IMF Survey: Top 25 Financial Sectors to Get Mandatory IMF Check-Up
September 27, 2010
- Stability part of voluntary Financial Sector Assessment Program now mandatory
- 25 biggest, most interlinked financial sectors to get IMF review every five years
- Decision strengthens, integrates IMF’s financial, economic surveillance
Economies with financial sectors that have the greatest impact on global financial stability are now required to undergo in-depth reviews of their financial health by the International Monetary Fund every five years.
The landmark decision by the IMF’s Executive Board on September 21 converts the financial stability component of the voluntary Financial Sector Assessment Program (FSAP) into a mandatory part of the IMF’s surveillance for the world’s top 25 financial sectors.

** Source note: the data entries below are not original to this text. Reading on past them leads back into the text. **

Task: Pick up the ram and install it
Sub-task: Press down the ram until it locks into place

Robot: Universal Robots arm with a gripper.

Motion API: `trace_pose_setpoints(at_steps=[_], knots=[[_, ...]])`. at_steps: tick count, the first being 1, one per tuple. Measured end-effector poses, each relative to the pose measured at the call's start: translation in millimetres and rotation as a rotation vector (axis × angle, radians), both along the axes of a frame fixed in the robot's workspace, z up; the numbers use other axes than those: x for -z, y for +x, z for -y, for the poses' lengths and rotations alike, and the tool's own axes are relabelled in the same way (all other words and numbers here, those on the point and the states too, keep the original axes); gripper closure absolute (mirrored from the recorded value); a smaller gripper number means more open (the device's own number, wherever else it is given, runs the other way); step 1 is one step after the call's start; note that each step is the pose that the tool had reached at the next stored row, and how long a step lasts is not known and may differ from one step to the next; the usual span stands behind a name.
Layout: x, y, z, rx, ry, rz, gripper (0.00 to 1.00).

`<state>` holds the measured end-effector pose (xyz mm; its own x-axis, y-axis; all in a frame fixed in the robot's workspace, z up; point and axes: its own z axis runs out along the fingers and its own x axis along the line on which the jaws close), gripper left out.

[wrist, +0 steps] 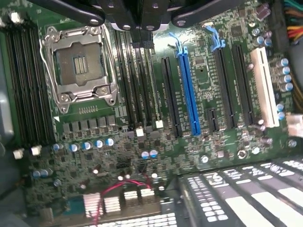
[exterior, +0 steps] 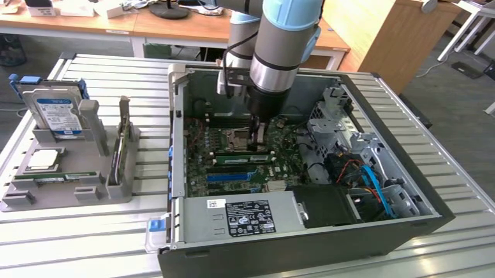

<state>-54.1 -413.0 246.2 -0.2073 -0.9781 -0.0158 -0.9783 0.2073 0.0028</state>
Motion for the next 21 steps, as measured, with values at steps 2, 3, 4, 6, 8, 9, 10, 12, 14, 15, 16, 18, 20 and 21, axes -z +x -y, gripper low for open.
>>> trace_pose_setpoints(at_steps=[2,3,4,6,8,9,10,12,14,15,16,18,20,21], knots=[[0.0,0.0,0.0,0.024,0.0000,0.0000,0.89],[0.1,0.0,0.0,0.037,0.0000,0.0000,0.89],[0.1,-0.1,0.0,0.051,0.0000,0.0000,0.89],[0.3,-0.2,0.0,0.078,-0.0001,0.0000,0.89],[0.5,-0.5,0.0,0.106,0.0000,0.0000,0.89],[0.5,-0.7,0.0,0.117,0.0000,0.0000,0.89],[0.6,-1.0,0.0,0.129,0.0000,0.0000,0.89],[0.7,-1.6,0.0,0.151,0.0000,0.0000,0.89],[0.9,-2.3,-0.1,0.172,0.0000,0.0000,0.89],[1.0,-2.6,-0.1,0.181,0.0000,0.0000,0.89],[1.0,-2.9,-0.2,0.191,0.0000,0.0000,0.89],[1.2,-3.6,-0.3,0.210,0.0000,0.0000,0.89],[1.4,-4.2,-0.4,0.229,0.0000,0.0000,0.89],[1.4,-4.5,-0.4,0.237,0.0000,0.0000,0.89]])
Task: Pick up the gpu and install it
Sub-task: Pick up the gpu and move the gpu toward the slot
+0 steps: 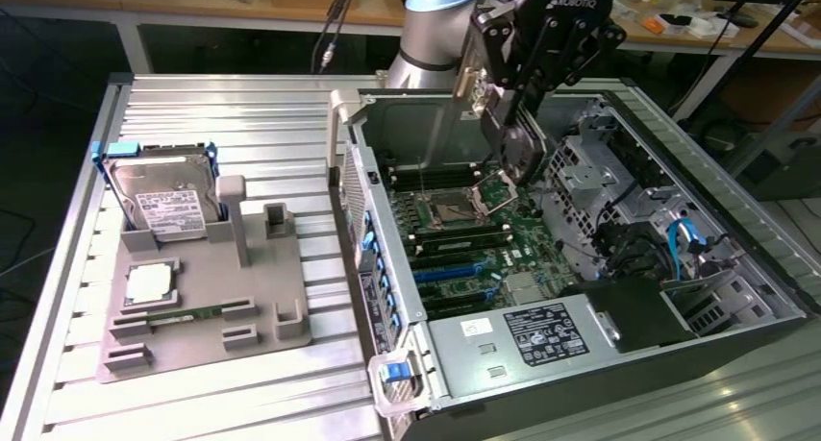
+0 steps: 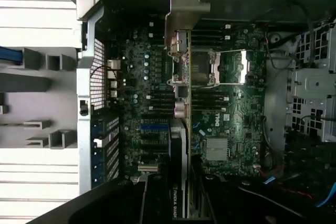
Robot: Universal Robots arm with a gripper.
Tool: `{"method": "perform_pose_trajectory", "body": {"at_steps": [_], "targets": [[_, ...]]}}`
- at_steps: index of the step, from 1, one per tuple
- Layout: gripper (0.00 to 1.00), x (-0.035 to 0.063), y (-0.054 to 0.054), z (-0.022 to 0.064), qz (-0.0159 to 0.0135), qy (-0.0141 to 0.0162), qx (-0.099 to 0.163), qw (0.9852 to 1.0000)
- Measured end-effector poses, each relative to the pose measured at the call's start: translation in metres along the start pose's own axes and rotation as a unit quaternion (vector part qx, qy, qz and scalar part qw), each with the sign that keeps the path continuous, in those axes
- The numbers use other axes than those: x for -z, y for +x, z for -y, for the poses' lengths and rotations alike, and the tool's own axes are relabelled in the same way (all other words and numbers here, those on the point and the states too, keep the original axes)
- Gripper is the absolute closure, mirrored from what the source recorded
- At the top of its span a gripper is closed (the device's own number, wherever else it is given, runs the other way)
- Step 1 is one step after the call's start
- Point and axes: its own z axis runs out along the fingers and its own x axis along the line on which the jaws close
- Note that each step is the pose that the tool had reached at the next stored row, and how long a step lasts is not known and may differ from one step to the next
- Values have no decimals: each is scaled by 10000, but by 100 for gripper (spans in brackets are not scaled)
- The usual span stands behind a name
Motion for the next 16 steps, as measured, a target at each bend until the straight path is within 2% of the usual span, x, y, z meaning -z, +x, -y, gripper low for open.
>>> {"method": "perform_pose_trajectory", "body": {"at_steps": [3, 9, 12, 16], "targets": [[73, 0, -26, 1, -1, -3, 163, 9999], [73, -1, -67, 2, -3, -18, 589, 9983], [73, -2, -76, 2, -4, -28, 804, 9968], [73, -1, -83, 2, -6, -37, 1132, 9936]]}}
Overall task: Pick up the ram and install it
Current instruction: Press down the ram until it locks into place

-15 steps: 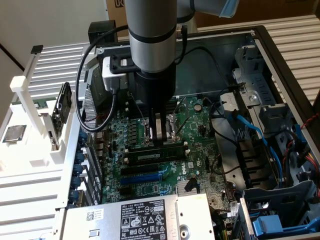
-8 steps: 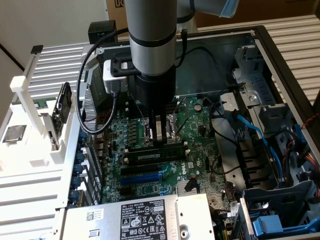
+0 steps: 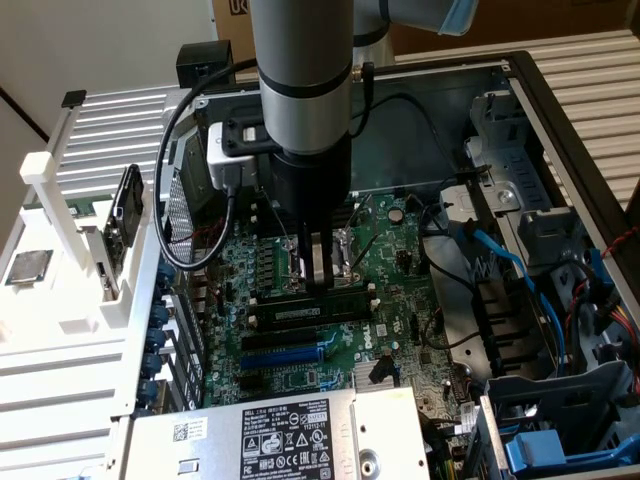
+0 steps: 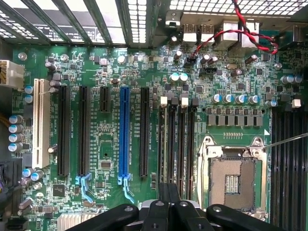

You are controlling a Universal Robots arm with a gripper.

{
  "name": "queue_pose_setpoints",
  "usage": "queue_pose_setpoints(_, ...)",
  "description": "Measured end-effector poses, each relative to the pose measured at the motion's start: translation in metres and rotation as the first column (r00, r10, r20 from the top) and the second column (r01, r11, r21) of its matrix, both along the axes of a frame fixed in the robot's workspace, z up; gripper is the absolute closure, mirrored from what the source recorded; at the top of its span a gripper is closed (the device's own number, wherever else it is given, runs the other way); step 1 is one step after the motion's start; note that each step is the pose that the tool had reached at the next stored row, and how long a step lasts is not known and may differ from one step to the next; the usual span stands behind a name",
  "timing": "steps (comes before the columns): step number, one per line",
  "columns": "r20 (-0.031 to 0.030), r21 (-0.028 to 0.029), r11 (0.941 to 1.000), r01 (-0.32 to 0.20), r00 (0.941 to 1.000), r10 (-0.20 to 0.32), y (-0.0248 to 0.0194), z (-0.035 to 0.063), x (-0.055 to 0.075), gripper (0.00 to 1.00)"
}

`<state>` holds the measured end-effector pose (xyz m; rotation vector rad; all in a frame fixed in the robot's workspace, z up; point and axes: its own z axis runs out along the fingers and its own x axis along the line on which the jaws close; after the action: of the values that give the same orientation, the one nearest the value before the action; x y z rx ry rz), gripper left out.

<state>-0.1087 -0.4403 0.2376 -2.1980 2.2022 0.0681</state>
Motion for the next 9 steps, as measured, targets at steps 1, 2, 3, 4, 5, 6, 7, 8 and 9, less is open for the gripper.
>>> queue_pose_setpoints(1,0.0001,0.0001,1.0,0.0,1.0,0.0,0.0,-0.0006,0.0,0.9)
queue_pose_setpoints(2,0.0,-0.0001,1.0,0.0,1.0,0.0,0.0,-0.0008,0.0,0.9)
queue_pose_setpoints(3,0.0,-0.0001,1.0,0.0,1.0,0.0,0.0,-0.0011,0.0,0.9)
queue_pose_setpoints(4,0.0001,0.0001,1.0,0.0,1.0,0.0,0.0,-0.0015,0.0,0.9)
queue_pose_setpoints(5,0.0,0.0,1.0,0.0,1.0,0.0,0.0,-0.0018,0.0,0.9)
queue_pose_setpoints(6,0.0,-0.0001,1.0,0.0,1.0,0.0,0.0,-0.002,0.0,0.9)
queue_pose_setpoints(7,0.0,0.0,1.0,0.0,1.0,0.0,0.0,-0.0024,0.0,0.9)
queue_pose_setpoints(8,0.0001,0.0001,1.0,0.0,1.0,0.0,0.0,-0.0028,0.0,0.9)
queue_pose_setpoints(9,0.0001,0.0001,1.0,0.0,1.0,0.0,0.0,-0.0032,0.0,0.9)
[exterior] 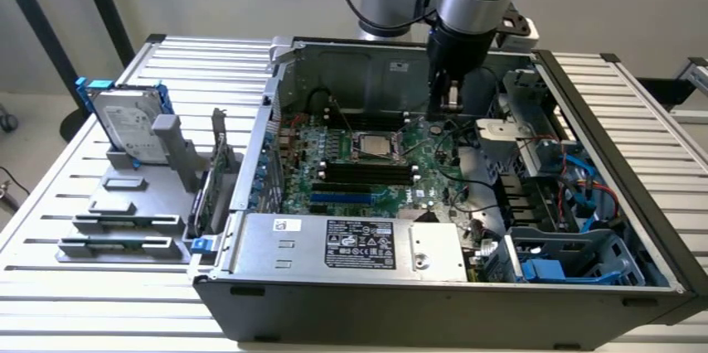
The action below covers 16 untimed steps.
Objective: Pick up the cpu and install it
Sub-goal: 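Close the cpu cover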
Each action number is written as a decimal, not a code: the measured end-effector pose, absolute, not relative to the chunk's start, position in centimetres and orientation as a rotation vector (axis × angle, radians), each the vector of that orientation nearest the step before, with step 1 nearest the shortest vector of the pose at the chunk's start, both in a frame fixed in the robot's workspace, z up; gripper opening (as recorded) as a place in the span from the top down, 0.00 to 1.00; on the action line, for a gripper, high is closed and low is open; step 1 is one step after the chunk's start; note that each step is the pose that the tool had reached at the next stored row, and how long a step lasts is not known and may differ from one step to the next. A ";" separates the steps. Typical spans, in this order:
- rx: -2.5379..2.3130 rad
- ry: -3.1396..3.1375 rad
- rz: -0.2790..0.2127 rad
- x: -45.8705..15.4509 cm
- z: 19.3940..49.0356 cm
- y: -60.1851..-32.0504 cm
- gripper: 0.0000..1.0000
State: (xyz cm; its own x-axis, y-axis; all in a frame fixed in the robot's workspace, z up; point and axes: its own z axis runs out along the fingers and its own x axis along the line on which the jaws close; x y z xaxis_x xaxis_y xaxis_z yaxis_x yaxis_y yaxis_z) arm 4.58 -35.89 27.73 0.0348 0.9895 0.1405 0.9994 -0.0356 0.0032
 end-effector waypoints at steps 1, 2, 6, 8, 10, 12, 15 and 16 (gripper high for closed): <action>-2.188 -2.113 -0.158 5.0 27.7 -35.9 0.89; -2.188 -2.112 -0.158 5.5 27.7 -35.9 0.89; -2.188 -2.113 -0.158 6.8 27.2 -35.9 0.89; -2.188 -2.113 -0.158 7.1 26.8 -35.9 0.89; -2.188 -2.113 -0.158 7.1 26.5 -35.9 0.89; -2.188 -2.113 -0.158 7.2 26.1 -35.8 0.89; -2.188 -2.113 -0.158 7.2 25.6 -35.7 0.89; -2.188 -2.113 -0.158 7.1 25.4 -35.7 0.89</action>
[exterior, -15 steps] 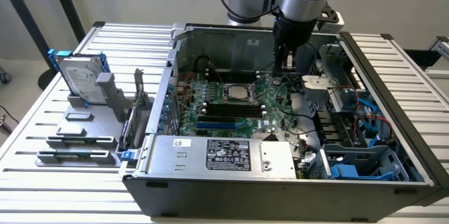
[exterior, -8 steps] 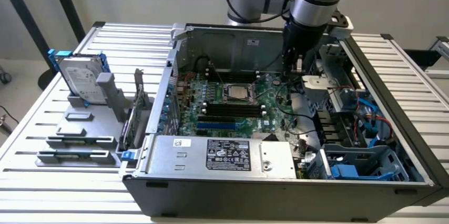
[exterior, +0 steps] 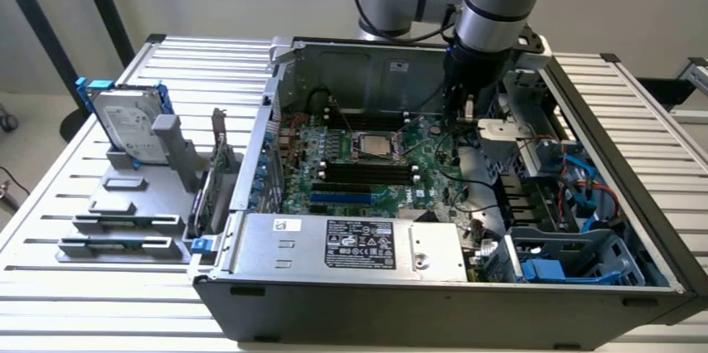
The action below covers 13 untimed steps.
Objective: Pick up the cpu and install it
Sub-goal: 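Close the cpu cover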
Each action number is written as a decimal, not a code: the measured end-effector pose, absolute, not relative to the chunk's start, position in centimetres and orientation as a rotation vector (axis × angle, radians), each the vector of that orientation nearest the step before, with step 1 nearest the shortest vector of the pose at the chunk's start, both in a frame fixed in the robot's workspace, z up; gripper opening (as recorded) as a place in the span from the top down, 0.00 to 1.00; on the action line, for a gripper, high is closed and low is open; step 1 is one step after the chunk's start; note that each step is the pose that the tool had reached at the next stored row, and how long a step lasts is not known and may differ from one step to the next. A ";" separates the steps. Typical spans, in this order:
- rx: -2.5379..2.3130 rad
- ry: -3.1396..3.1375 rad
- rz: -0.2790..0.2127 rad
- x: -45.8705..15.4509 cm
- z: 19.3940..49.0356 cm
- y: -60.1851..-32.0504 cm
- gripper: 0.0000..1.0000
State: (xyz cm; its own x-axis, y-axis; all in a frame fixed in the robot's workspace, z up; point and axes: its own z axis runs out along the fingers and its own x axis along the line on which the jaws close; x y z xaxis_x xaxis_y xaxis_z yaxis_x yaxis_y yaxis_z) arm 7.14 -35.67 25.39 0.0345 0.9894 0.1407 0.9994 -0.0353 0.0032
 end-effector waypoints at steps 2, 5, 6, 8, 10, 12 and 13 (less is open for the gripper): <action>-2.188 -2.113 -0.158 7.0 25.0 -35.4 0.89; -2.188 -2.115 -0.160 6.7 24.5 -35.0 0.89; -2.188 -2.115 -0.161 6.5 24.3 -34.8 0.89; -2.189 -2.116 -0.162 6.1 24.0 -34.5 0.89; -2.186 -2.113 -0.161 5.8 23.9 -34.3 0.89; -2.171 -2.094 -0.135 5.7 23.9 -34.3 0.89; -2.162 -2.083 -0.121 5.6 23.9 -34.3 0.89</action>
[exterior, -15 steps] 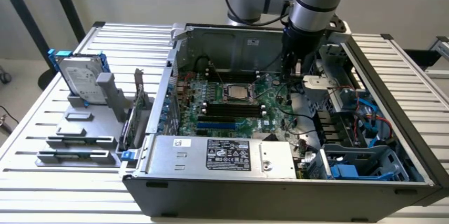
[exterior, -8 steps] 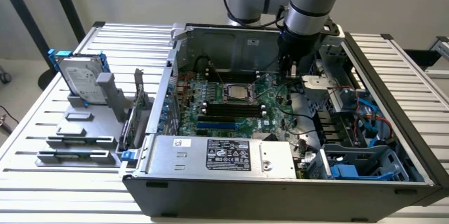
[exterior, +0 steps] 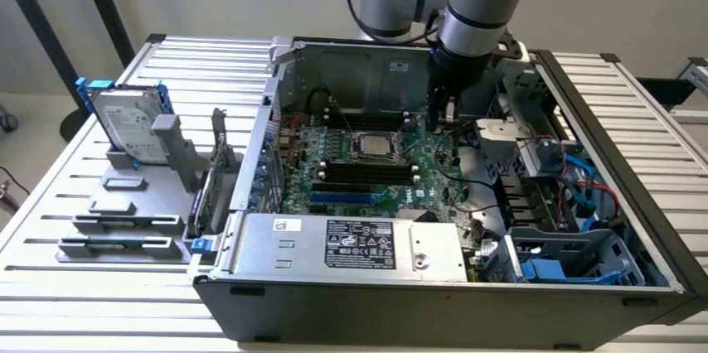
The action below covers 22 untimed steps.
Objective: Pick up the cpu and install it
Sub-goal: 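Close the cpu cover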
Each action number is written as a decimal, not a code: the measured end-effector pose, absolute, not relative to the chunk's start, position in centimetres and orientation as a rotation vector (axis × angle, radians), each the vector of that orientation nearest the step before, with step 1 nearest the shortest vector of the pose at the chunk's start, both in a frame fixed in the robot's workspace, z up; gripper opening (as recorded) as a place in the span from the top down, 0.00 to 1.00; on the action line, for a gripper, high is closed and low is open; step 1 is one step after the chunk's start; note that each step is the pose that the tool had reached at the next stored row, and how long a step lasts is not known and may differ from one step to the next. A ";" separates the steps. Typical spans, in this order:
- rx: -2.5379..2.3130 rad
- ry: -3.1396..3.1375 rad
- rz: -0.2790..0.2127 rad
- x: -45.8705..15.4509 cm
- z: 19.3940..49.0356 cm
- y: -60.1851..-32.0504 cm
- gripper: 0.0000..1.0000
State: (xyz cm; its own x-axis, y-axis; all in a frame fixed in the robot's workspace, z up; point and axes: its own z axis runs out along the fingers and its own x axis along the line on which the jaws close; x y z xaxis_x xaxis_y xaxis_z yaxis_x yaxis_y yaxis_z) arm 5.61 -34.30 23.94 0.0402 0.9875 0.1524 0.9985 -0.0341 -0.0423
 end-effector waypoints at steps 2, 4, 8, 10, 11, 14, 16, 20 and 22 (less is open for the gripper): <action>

The global economic crisis laid bare the devastating economic consequences a financial crisis in one country can have on the global economy. This decision is a concrete step toward strengthening the IMF’s surveillance of those members whose financial sectors could have the biggest potential impact on global stability. It is one of the key steps taken by the Fund to modernize its surveillance mandate and modalities in light of the recent crisis, and is consistent with the commitment made by the leaders of the Group of 20 advanced and emerging economies at the Washington Summit in November 2008 to subject their financial sectors to greater scrutiny.
The IMF chose the 25 economies (see box) based on the size of their financial sectors and their connections with financial sectors in other countries. The IMF criteria do not reflect a country’s broader economic or political importance, and would be periodically reevaluated as financials sectors develop and their size and connections change over time.
25 biggest, most interconnected economies
Hong Kong SAR
Casting a wider net on financial stability issues
All of the IMF’s 187 member countries are already required to undergo an annual economic health check-up, known as an Article IV consultation. In addition, the FSAP offers the opportunity to all member countries to undergo, on a voluntary basis, a comprehensive financial sector assessment. More than three-quarters of the Fund’s membership have so far volunteered for FSAPs. All FSAPs include an in-depth assessment of financial stability done by the Fund. In addition, in developing and emerging market countries, FSAPs include an evaluation of developmental and structural aspects of the financial sector conducted by the World Bank.
• Financial stability assessments examine the soundness of the banking and other financial sectors; conduct stress tests; evaluate the quality of bank, insurance, and financial market supervision against accepted international standards; and assess the ability of supervisors, policymakers, and financial safety nets to respond effectively in case of systemic stress. While these financial stability assessments do not evaluate the health of individual financial institutions and cannot predict or prevent financial crises, they identify the main vulnerabilities that could trigger one.
• Financial development assessments examine the quality of the legal framework and of financial infrastructure, such as the payments and settlements system; identify obstacles to the competitiveness and efficiency of the sector; and examine its contribution to economic growth and development. Issues related to access to banking services and the development of domestic capital markets are particularly important in low-income countries.
The recent Executive Board decision bridges the gap between the Fund’s Article IV consultation and the FSAP and expands considerably the financial component of the former in a risk-based manner, by concentrating on the most important financial sectors. Financial development issues are, of course, important in developing and emerging market countries, where they could also have repercussions on financial stability. Financial development assessments under the FSAP will therefore continue to be made available to these countries by the World Bank on a voluntary basis, as at present. The Fund and the Bank will continue to collaborate closely in these countries.
The review of a country’s financial stability would cover three core elements.
• Risk—the source, probability, and potential impact of the main risks to financial stability
• Policies—the country’s financial stability policy framework
• Crisis resolution—the authorities’ capacity to manage and resolve a financial crisis.
The reports produced by the IMF are typically made public by countries, and used to improve the functioning of their financial sector.